__EXERCISE REQUIREMENTS__: When the listing below reaches the line that has "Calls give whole", start reproducing exactly; stop after the line that has "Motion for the", and drop the pictures.

*****

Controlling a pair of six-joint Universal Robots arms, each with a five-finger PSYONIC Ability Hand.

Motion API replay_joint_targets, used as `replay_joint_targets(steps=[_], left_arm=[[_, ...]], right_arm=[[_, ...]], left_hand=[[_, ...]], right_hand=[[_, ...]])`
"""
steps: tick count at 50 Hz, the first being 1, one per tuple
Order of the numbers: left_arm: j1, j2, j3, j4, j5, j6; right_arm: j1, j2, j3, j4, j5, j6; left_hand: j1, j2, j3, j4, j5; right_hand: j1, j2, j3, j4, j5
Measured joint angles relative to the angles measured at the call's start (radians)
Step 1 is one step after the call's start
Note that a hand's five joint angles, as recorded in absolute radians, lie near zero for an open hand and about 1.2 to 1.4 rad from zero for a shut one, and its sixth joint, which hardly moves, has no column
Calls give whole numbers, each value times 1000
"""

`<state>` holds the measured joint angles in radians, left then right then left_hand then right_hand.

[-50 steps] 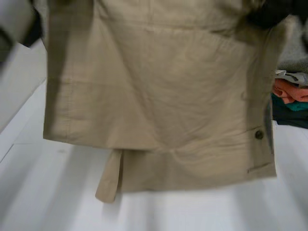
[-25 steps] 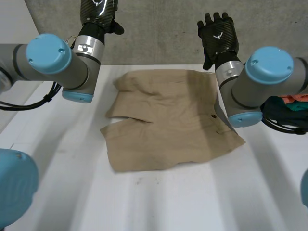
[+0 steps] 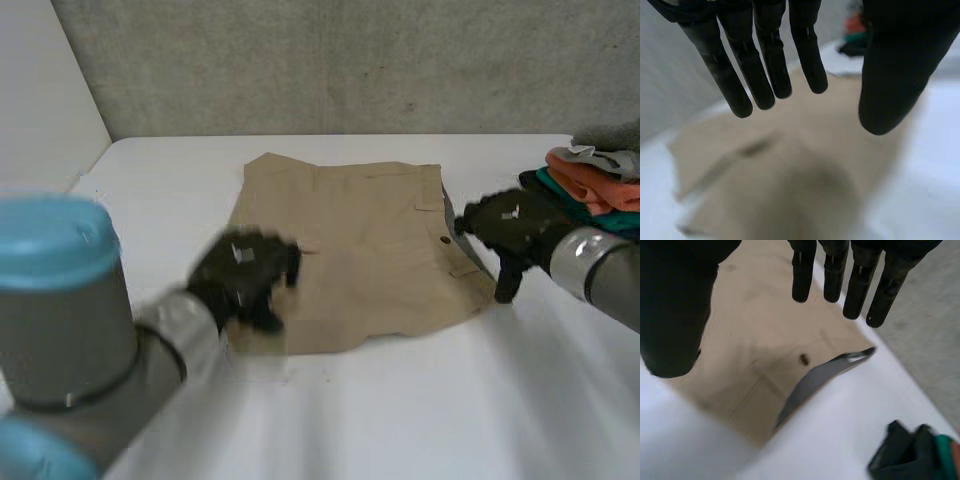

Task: Fold the laundry.

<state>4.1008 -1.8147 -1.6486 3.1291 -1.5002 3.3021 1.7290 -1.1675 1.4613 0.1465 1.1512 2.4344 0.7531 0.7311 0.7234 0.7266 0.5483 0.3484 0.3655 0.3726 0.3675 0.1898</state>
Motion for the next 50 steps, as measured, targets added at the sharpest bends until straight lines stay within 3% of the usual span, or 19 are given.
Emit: replay_joint_targets(steps=[5,11,20,24,30,34,36,50], left_arm=[[-57,-17,-96,-31,2,-74],[-64,-95,-96,0,4,-111],[-21,-200,-29,105,-6,-100],[-10,-229,1,147,-38,-82],[-8,-264,34,186,-107,-24],[-7,-295,49,203,-137,35],[-3,-307,55,210,-144,60],[23,-367,104,290,-146,102]], right_arm=[[-46,54,62,-25,-111,-96],[-53,151,77,-109,-159,-134],[-44,235,72,-213,-154,-131],[-41,248,68,-252,-146,-126],[-40,255,61,-284,-133,-121],[-39,262,52,-291,-128,-116],[-38,265,47,-291,-127,-113],[-16,265,23,-287,-96,-53]], left_hand=[[-13,14,20,18,21],[-145,-118,-108,-118,-117],[-159,-147,-135,-149,-152],[-174,-153,-136,-159,-159],[-181,-164,-146,-175,-170],[-186,-171,-155,-183,-173],[-186,-171,-158,-183,-173],[-186,-169,-160,-177,-170]], right_hand=[[44,45,49,56,40],[44,45,51,60,44],[57,58,64,73,59],[225,276,266,269,146],[322,415,403,407,181],[529,752,743,750,180],[557,808,806,813,180],[653,809,810,821,180]])
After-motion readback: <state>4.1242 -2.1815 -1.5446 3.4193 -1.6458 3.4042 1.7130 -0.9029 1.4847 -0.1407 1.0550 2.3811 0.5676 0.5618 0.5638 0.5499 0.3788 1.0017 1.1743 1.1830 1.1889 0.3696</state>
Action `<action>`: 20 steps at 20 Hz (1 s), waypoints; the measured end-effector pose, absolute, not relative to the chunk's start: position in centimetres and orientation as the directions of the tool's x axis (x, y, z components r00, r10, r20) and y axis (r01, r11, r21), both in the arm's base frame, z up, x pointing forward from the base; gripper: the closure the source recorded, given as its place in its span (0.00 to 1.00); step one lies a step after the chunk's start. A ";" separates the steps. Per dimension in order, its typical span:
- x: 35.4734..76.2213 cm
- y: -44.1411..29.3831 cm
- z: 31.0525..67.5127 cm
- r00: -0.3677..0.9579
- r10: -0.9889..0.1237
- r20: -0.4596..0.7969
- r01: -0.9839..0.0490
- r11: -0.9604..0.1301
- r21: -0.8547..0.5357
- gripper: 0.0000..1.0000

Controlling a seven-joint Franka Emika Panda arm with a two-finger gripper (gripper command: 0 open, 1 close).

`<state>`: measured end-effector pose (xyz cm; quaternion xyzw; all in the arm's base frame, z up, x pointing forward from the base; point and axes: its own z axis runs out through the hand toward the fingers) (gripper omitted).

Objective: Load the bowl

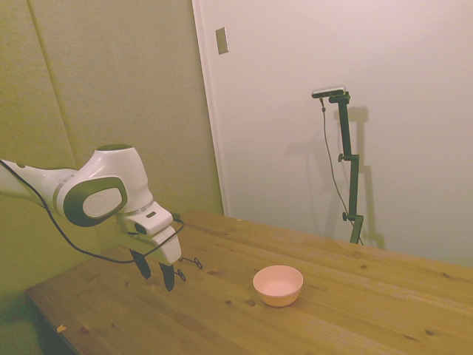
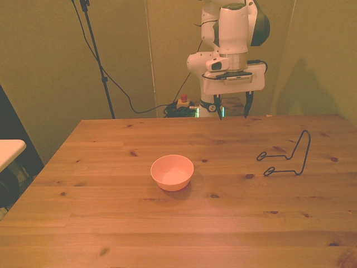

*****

__RESPONSE AREA__:
Calls give whole numbers, each value times 1000
"""

`<state>` holds the measured joint angles in radians, left then right then left_hand then right_hand.

[-50 steps] 
[-25 steps] 
[+0 steps] 

Task: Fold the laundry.

<state>4.1008 -1.8147 -1.6486 3.1291 -1.5002 3.3021 1.7290 -1.1675 1.4613 0.1465 1.1512 2.4344 0.7531 0.7311 0.7234 0.7266 0.5483 0.3484 0.3655 0.3726 0.3675 0.1898</state>
Motion for the next 50 steps, as measured, targets added at the sharpest bends until straight lines stay within 3% of the usual span, or 19 are given.

The response to this exercise has been given in full.